コンピュータが絡む発明でほぼ必ず使用される主記憶装置、いわゆる RAM (Random Access Memory) ですが、日本出願の翻訳文をベースに米国出願する際、訳語などに関連して修正すべきか悩むことの多い要素です。
一般的に、RAMとは、プロセッサが処理を行う際、プログラムやデータを一時的に記憶しておくメモリの一種で、ハードディスクなどのいわゆるストレージとは異なり、容量が小さい反面、高速な読み書きが可能になっています。
メモリそのものの発明でない限り、この要素に関連する説明部分が致命的な問題を起こすことは少ないと思うのですが、そのような側面が余計に、出願前に直すべきか維持すべきか、判断を迷わせます。以下、いくつか事例をご紹介します。
悩ましい事例その1
「主記憶装置」→ main storage device
近代のコンピュータの領域では、storage deviceとは、ハードディスクなど、比較的大容量な補助記憶装置(mass storage) を指すことが多いです。(まだRAMが存在しなかった頃のコンピュータでは、 RAMと同じ働きをする装置を primary storage と呼んでおり、その名残でこう呼ぶことも間違いではないようですが)
その観点からいうと、別途定義されている「補助記憶装置」としての(secondary) storage deviceとの関係で、2種類のstorage deviceが存在することになります。

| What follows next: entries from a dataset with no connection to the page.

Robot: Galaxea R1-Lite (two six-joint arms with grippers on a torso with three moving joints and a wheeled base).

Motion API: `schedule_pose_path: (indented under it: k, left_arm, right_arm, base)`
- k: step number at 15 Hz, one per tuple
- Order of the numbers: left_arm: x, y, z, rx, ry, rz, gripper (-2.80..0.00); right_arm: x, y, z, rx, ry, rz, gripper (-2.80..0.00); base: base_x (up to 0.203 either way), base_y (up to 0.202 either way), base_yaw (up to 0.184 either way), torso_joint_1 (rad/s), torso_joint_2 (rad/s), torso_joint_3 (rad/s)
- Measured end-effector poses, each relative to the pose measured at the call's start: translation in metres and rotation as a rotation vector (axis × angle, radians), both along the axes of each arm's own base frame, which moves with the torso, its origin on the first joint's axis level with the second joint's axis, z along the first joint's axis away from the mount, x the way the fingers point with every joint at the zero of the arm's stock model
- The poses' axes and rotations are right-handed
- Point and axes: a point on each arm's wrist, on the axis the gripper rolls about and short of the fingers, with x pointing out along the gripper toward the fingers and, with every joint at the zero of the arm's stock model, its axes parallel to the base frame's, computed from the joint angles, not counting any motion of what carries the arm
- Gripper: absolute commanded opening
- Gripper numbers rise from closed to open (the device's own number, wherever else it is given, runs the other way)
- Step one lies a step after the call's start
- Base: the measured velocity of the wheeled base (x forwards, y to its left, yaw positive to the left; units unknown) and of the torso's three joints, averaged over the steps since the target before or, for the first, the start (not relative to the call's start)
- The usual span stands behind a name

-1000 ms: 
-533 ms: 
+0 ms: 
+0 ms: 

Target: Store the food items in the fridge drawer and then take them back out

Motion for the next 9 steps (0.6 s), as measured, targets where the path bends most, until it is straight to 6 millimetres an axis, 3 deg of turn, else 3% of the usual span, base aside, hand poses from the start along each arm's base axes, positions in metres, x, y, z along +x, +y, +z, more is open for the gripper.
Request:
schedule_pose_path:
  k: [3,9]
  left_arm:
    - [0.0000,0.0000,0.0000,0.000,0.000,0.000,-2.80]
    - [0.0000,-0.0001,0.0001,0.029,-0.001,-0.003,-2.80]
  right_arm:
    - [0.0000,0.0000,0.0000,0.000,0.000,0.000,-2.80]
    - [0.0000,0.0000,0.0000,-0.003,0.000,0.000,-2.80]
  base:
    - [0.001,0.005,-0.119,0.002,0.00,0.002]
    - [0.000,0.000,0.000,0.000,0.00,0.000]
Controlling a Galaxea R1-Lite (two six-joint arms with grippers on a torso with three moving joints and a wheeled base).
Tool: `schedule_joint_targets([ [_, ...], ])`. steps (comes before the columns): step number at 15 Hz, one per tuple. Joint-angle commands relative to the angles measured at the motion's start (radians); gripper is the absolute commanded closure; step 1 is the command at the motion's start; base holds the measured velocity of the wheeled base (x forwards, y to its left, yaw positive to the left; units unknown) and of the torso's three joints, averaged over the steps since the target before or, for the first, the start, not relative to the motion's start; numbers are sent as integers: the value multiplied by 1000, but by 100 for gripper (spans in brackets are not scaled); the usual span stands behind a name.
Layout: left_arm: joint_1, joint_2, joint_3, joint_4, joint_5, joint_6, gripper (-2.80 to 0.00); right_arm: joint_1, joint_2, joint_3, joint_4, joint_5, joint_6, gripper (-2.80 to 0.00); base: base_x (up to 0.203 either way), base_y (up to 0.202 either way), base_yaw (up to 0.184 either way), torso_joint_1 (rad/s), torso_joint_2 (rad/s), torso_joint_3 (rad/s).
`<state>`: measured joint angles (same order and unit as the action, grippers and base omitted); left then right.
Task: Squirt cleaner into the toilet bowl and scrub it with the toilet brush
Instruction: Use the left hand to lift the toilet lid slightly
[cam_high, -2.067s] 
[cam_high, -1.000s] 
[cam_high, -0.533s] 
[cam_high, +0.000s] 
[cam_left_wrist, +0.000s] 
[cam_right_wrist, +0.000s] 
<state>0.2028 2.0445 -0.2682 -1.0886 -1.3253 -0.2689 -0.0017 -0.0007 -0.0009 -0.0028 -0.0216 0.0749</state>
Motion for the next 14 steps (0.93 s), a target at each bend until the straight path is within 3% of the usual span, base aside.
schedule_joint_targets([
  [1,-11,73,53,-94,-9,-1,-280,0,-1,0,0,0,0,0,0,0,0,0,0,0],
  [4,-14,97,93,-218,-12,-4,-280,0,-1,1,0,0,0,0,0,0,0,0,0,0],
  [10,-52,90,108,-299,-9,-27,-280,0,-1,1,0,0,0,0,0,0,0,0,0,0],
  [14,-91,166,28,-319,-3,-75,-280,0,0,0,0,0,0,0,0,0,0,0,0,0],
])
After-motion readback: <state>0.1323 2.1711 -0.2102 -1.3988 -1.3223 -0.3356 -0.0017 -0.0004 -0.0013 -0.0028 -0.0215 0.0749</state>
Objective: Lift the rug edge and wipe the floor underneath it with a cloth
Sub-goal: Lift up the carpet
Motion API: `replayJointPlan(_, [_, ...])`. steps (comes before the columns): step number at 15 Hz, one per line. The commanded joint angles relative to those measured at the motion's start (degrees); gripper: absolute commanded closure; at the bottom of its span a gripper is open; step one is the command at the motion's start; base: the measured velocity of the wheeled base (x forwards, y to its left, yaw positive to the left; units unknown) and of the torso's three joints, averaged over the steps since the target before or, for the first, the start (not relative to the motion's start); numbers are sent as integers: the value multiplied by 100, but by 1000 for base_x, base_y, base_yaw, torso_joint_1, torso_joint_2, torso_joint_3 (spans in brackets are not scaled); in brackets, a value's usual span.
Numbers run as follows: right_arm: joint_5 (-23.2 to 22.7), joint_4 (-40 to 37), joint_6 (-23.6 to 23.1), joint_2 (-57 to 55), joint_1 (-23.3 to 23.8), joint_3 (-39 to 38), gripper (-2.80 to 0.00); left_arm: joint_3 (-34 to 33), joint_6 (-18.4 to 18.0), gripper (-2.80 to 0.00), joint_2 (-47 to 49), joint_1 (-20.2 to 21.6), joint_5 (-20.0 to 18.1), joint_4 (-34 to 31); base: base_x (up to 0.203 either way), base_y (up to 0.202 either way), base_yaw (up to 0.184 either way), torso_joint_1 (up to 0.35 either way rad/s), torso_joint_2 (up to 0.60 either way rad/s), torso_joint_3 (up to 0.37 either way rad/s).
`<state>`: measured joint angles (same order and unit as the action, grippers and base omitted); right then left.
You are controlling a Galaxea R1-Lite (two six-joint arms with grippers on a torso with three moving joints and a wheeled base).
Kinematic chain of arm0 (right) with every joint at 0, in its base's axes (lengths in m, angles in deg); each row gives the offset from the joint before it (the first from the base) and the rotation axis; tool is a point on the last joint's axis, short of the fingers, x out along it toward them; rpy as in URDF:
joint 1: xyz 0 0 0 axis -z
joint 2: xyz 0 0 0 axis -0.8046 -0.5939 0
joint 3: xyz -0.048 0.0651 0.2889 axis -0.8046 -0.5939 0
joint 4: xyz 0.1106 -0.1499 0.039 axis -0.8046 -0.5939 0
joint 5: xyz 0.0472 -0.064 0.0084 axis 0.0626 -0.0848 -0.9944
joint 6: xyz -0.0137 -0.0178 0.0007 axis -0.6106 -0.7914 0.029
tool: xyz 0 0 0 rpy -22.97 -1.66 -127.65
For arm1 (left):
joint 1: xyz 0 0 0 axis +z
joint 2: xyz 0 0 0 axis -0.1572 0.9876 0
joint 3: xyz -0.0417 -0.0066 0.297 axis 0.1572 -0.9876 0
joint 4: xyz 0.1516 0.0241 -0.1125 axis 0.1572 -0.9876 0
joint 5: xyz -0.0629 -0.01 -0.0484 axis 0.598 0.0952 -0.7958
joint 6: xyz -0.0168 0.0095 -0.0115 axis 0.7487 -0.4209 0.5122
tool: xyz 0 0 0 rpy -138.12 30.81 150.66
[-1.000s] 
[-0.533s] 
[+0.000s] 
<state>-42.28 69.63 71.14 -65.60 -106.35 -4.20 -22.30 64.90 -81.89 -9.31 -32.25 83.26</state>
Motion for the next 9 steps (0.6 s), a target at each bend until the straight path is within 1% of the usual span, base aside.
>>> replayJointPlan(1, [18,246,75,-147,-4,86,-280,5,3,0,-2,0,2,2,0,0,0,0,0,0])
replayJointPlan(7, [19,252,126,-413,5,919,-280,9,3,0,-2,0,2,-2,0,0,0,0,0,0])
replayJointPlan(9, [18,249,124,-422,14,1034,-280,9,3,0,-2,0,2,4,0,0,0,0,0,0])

明細書と図面の書き方にもよるのですが、RAMは、日本語でも英語でも「メインメモリ (main memory)」と呼ばれるので、「記憶」の部分は memory と訳してほしいと思うことがあります。
悩ましい事例その2
「メモリユニット」→ memory unit
カタカナ語の「ユニット」が曲者です。ミーンズプラスファンクション形式のクレームの限定解釈を避けるため、クレームでは「〇〇部」という表現を " . . . unit"と訳さないように工夫されている翻訳文もよくみかけます。
カタカナで「ユニット」と書いてしまうと、翻訳者としても "unit" とせざるを得ないのだと思います。この memory unitがクレームで使用されている場合、審査の段階において、低くない確率で、ミーンズプラスファンクション形式のクレームと認定されることになります。
OA応答時に対処可能なので、出願時に放っておいても害は少ない問題ではありますが・・・。単に RAM を言うのであれば、わざわざ「メモリユニット」というカタカナ語を使用することもないかな、とは思います。
悩ましい事例その3
「メイン記憶ユニット」→ main storage unit
上の1と2のコンビネーションです。「メイン」と「補助」とを対比させ、かつ、ユニットという表現を使用したくてこのようになったのだと思います。
これについては・・・「主」でよかったのではと思わなくもないです。
悩ましい事例その4
main memory を構成する要素として volatile memory と nonvolatile memory が定義されている
volatile (nonvolatile) とは、「揮発性の (非揮発性の)」という意味で、電源供給が途切れてもデータを保持できない(できる)ことを表しています。一般に、RAM は volatile です。
上述の通り、一般的には、main memory とは RAM を指します。RAMとは、volatile memory です。では、上の main memoryに含まれる要素としての nonvolatile memory とは・・・?
この nonvolatile memory とは、読み出し専用の高速メモリである ROM (Read Only Memory) のことを指したいことは、明細書の記載からも技術常識的にも理解できるわけですが、RAMとROMの括りを main memory としてしまっていることに違和感があります。(私だけでしょうか・・・)
日本語の明細書としてみるとあまり違和感がないのですが、英語にしてみるとおかしい、となる問題の典型例の一つかなと思います。米国出願なされる可能性が高い案件ついては、用語集などを利用して、訳語のコントロールをされるとよいと思います。